End of ‘Indiana Jones’ Franchise Greeted With Deserved, If Polite, Applause

Director James Mangold clearly took to heart Steven Speilberg’s advice to treat the movie like a two-and-half-hour trailer.

Lucasfilm Ltd. via AP
Harrison Ford in a scene from 'Indiana Jones and the Dial of Destiny.' Lucasfilm Ltd. via AP

Harrison Ford received a five-minute standing ovation at this year’s Cannes Film Festival directly before the screening of “Indiana Jones and the Dial of Destiny.” From all reports, it proved more voluble than the round of applause after the final credits had finished rolling. The audience extended its politesse more than its enthusiasm, it seems, in honoring Mr. Ford’s latest, and last, go-round as the world’s most famous archeologist.

Mr. Ford has had a remarkable career, and it reached another high with his recent supporting turn in “Shrinking,” the Apple Original series centering on Jason Segel as a therapist overcoming his wife’s untimely death. The show was, for the majority of its run, wonderfully caustic and often laugh-out-loud funny. A key component of its success was Mr. Ford as Dr. Paul Rhoades, a therapist suffering not only from Parkinson’s disease but a distinct lack of filters. Mr. Ford makes a great curmudgeon.

This should be apparent as well in “The Dial of Destiny,” albeit only after a lengthy opening set piece that takes place toward the end of World War II. A young Indiana Jones — the 80-year-old Mr. Ford eerily transmogrified through CGI — is busy thwarting Nazis in their attempt to abscond with the Lance of Longinus, the spear that purportedly pierced Christ’s torso during the crucifixion. Indy and his compatriot Basil Shaw, a kerfuffling Englishman played to the hilt by Toby Jones, spot the Lance as a fake, but they do come across the Antikythera, a clock-like artifact that was invented by Archimedes, the Greek mathematician and astronomer.

So far, so good — or, rather, bad. There are still an abundance of Nazis to deal with, particularly Jürgen Voller (Mads Mikkelsen), a physicist eager to get a hold of the Antikythera because of its purported ability to enable time travel. Remember: The movie, proper, hasn’t really started yet. But we do thrill to Indy and Basil engaging in derring-do, not least battling the enemy on top of a speeding train.

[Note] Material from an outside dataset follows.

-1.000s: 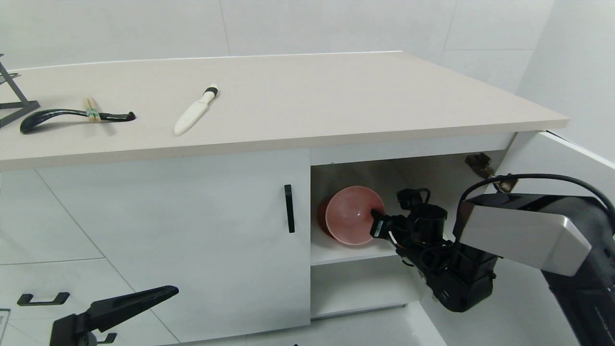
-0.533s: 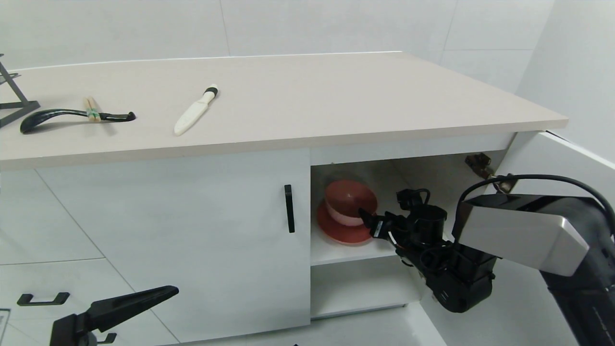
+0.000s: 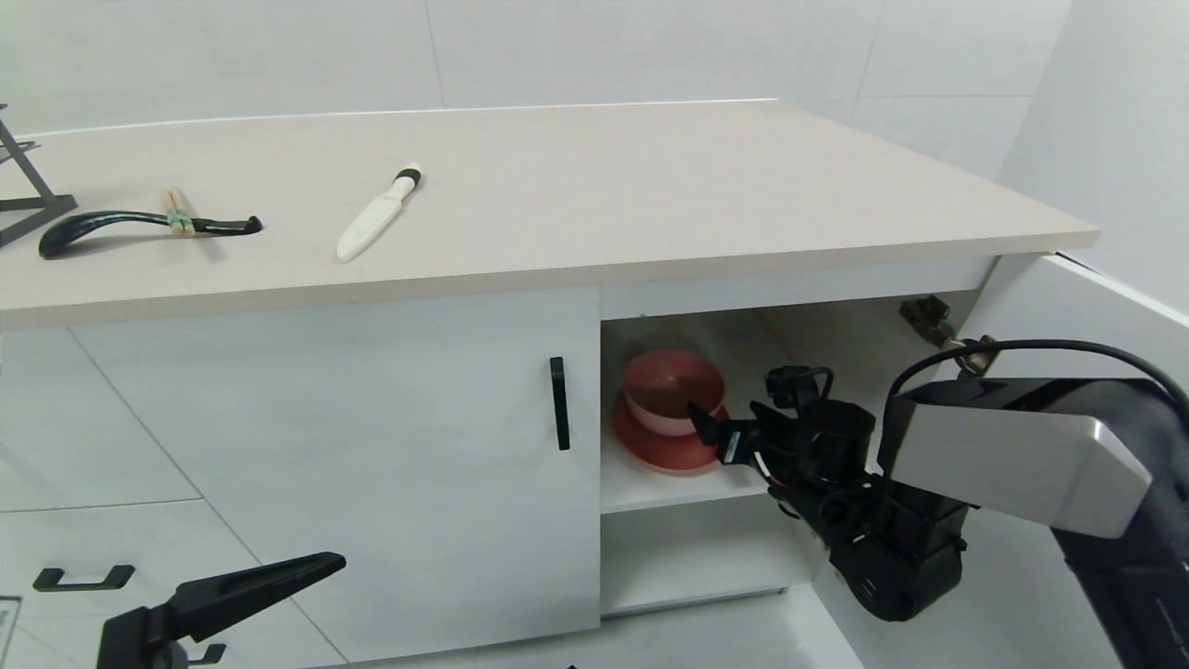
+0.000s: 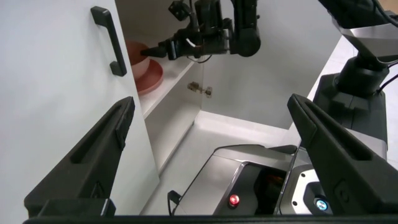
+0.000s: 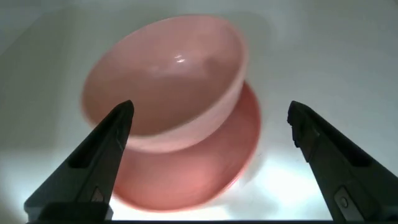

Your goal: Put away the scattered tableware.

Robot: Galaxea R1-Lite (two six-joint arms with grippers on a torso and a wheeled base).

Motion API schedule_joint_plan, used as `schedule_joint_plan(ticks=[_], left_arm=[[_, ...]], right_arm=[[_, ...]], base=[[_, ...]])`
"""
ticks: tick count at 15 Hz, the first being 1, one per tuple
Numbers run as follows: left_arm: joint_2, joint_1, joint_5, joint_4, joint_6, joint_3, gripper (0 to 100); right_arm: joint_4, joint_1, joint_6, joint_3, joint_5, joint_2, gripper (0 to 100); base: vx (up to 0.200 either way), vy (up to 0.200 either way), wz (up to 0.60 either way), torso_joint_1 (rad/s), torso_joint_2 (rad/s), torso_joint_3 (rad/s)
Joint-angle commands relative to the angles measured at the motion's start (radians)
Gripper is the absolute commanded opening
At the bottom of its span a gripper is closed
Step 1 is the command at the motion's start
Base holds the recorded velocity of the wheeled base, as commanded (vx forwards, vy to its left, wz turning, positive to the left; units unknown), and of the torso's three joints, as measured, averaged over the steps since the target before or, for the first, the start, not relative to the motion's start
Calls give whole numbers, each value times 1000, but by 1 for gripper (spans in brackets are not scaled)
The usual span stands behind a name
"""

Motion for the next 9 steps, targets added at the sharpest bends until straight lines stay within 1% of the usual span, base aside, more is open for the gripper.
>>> schedule_joint_plan(ticks=[1,4,5,6,8,9], left_arm=[[3,1,0,-1,0,0,100],[3,1,0,-1,0,0,100],[3,1,0,7,0,0,100],[3,1,0,10,0,0,100],[3,1,0,12,0,0,100],[3,1,0,15,0,0,100]], right_arm=[[-1,30,-1,78,-18,-74,100],[-1,70,2,218,-58,-157,100],[-1,104,6,298,-69,-209,100],[-1,167,16,411,-79,-292,100],[-1,247,67,522,-81,-427,100],[-1,254,68,560,-82,-460,100]], base=[[0,0,0,0,0,0],[0,0,0,0,0,0],[0,0,0,0,0,0],[0,0,0,0,0,0],[0,0,0,0,0,0],[0,0,0,0,0,0]])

In the midst of all this hurly-burly, the whereabouts of the Antikythera becomes a bit muddled. Where did that damned thing go?

Fast-forward to New York City some 20 years later. Professor Henry Walton Jones Jr., on the eve of his retirement from Hunter College, is a grizzled old man living in an unkempt apartment. We see him asleep in an overstuffed lazy chair wearing nothing but a pair of boxers. “Magical Mystery Tour” by the Beatles blares from a nearby window. The neighbors are a shambling array of hippies, yippies, and other hangers-on from the Summer of Love. Cinematographer Phedon Papamichael bathes the proceedings in a golden haze that’s commensurate with a setting that is less 1960s Manhattan than 1950s Hollywood.

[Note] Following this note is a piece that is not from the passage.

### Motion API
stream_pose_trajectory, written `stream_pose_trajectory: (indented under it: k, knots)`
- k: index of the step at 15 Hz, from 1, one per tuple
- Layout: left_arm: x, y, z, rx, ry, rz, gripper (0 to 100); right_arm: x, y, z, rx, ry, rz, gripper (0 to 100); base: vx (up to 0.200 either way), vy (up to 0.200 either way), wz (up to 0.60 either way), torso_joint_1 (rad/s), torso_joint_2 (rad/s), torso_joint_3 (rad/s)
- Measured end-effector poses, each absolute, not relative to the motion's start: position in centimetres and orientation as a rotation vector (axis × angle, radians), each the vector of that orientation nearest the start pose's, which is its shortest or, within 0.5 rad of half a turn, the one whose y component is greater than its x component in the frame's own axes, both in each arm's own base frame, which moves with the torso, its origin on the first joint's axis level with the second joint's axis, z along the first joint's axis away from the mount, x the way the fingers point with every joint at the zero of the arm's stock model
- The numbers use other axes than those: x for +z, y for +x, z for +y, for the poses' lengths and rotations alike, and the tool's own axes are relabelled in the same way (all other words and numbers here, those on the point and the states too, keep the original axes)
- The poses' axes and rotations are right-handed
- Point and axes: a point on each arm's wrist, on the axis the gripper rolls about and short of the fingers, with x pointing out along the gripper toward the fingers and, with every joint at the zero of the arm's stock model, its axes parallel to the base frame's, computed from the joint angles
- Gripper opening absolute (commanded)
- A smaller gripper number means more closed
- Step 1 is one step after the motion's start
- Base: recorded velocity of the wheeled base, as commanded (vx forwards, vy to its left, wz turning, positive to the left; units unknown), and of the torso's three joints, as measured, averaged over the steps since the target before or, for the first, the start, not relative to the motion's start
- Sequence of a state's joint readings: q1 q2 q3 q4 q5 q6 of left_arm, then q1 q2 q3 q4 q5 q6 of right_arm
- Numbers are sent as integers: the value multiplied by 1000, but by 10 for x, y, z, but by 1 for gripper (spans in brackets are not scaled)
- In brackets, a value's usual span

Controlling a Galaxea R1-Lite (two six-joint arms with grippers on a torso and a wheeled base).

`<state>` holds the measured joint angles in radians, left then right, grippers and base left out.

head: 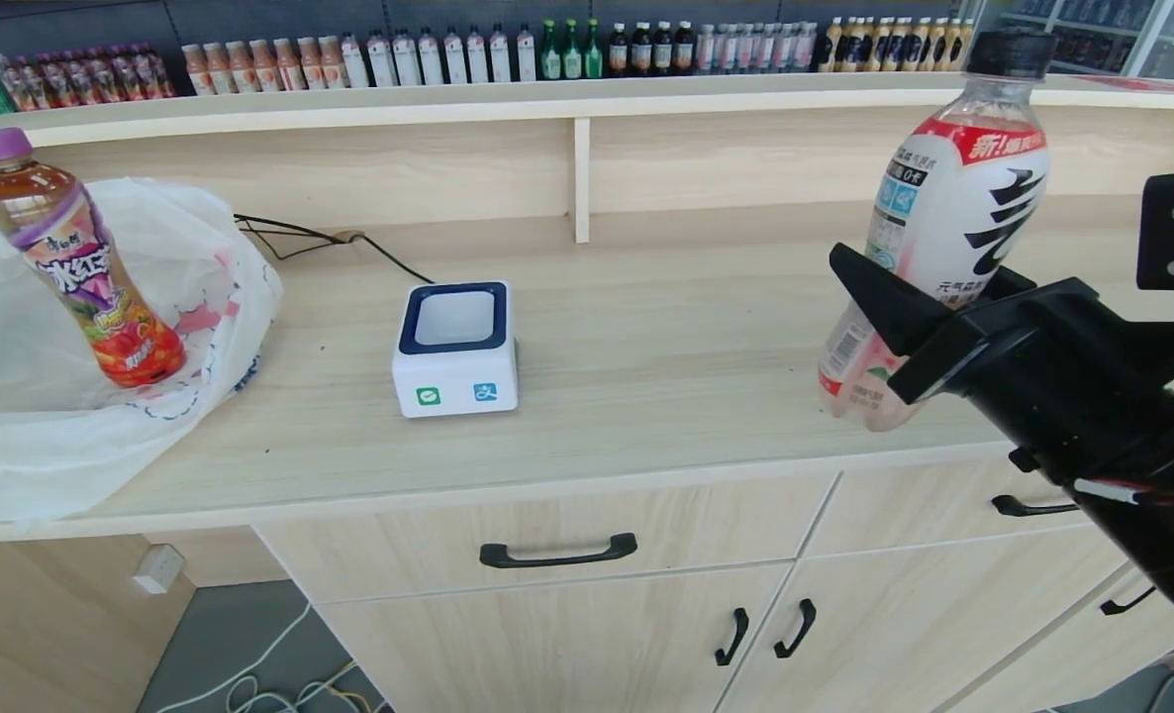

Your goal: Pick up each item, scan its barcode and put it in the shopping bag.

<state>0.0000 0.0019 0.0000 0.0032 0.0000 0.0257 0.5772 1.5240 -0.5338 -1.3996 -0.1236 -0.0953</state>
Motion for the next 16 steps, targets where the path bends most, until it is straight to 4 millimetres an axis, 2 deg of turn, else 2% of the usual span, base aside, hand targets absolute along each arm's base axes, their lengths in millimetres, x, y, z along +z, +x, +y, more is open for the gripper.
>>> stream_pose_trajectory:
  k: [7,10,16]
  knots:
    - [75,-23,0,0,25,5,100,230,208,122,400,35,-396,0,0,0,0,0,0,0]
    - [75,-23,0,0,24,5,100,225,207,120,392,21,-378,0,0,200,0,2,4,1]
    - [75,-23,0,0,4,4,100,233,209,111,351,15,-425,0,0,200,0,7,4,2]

The mismatched mise en scène will strike a jarring chord for New Yorkers of a certain age. Perhaps New York circa 1969 proved too gritty for director James Mangold and executive producers Steven Spielberg and George Lucas, the original braintrust of the franchise. Then again, how much verisimilitude can be expected of a film in which we watch Indiana Jones ride a horse down the stairs of the 59th Street IRT, engage with a barreling subway train, and come out on the platform of the 50th Street station, unscathed and with horse intact? 

There’s more to “The Dial of Destiny,” maybe too much: buried treasure, car chases, a bevy of eels, and an improbable trip to it’s-not-where-you-think-it-is Syracuse. The reliably saucy Phoebe Waller-Bridge is on hand as Indy’s goddaughter, Antonio Banderas appears as a salty dog, and, in a role likely meant to appeal to young’uns not interested in an old man’s adventures, Ethann Isidore is a lovable Tangieri pick-pocket. 

As for Mr. Mangold: He clearly took to heart Mr. Speilberg’s advice to treat the movie like a two-and-half-hour trailer. The result may not always be coherent, but it is studious in its avoidance of lulls. As a bonus, the denouement will make fans of the original “Raiders of the Lost Ark” feel warm and fuzzy inside. Surely, that counts for something.